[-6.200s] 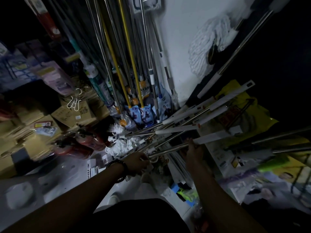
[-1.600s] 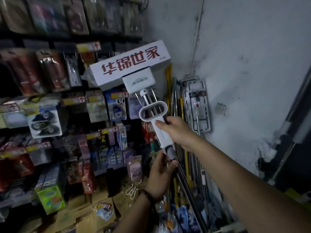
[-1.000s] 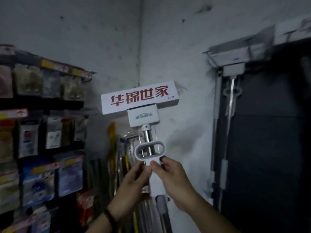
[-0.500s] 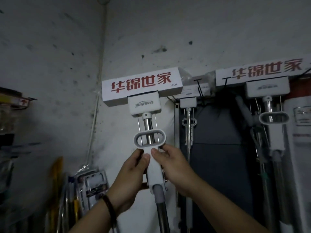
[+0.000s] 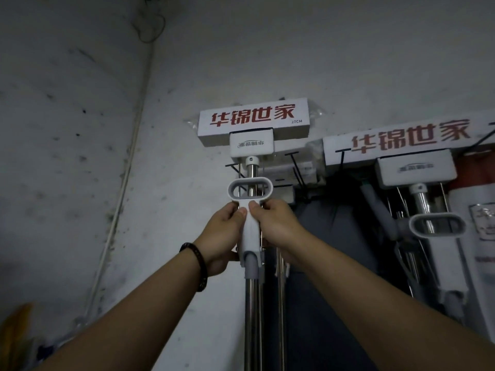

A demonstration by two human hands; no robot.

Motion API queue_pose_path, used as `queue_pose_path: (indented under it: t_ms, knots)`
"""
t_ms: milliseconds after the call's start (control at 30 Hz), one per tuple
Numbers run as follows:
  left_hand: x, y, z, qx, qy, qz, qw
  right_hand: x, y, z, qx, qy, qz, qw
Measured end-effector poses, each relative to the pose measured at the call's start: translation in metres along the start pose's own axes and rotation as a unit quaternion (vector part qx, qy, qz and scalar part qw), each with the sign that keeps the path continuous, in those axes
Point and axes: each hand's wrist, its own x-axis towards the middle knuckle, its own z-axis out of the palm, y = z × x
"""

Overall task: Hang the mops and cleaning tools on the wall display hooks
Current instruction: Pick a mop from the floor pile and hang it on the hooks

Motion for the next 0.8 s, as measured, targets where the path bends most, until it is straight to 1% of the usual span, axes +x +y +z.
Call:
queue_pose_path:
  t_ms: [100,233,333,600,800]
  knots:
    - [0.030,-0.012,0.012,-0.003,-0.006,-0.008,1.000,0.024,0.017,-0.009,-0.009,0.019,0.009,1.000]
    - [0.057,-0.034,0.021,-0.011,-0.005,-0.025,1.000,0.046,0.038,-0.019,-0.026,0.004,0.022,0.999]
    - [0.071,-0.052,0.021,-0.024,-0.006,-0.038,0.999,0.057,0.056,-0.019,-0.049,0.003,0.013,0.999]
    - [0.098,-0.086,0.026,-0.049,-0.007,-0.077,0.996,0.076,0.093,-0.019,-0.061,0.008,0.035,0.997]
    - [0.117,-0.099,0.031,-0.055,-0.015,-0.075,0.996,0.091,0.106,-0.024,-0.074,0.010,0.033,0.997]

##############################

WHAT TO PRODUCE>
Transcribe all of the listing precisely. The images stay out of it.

RESULT OF THIS TASK>
[-6.200s] 
[-1.600s] 
[-1.000s] 
[-0.500s] 
[+0.000s] 

A demonstration by two human hands; no robot.

Motion API queue_pose_path, used as `queue_pose_path: (indented under it: t_ms, knots)`
"""
t_ms: milliseconds after the call's start (control at 30 Hz), one per tuple
Numbers run as follows:
  left_hand: x, y, z, qx, qy, qz, qw
  right_hand: x, y, z, qx, qy, qz, qw
Measured end-effector poses, each relative to the pose measured at the call's start: translation in metres along the start pose's own axes and rotation as a unit quaternion (vector part qx, qy, qz and scalar part qw), each with the sign that keeps the path continuous, in those axes
Point and axes: each hand's wrist, its own x-axis towards the middle knuckle, its own z-axis out of the palm, y = z × x
"""

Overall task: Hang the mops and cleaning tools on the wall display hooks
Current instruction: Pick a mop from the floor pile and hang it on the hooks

Motion for the next 0.8 s, as measured, targets where the path bends most, until it is straight to 1% of the usual span, axes +x +y +z.
Call:
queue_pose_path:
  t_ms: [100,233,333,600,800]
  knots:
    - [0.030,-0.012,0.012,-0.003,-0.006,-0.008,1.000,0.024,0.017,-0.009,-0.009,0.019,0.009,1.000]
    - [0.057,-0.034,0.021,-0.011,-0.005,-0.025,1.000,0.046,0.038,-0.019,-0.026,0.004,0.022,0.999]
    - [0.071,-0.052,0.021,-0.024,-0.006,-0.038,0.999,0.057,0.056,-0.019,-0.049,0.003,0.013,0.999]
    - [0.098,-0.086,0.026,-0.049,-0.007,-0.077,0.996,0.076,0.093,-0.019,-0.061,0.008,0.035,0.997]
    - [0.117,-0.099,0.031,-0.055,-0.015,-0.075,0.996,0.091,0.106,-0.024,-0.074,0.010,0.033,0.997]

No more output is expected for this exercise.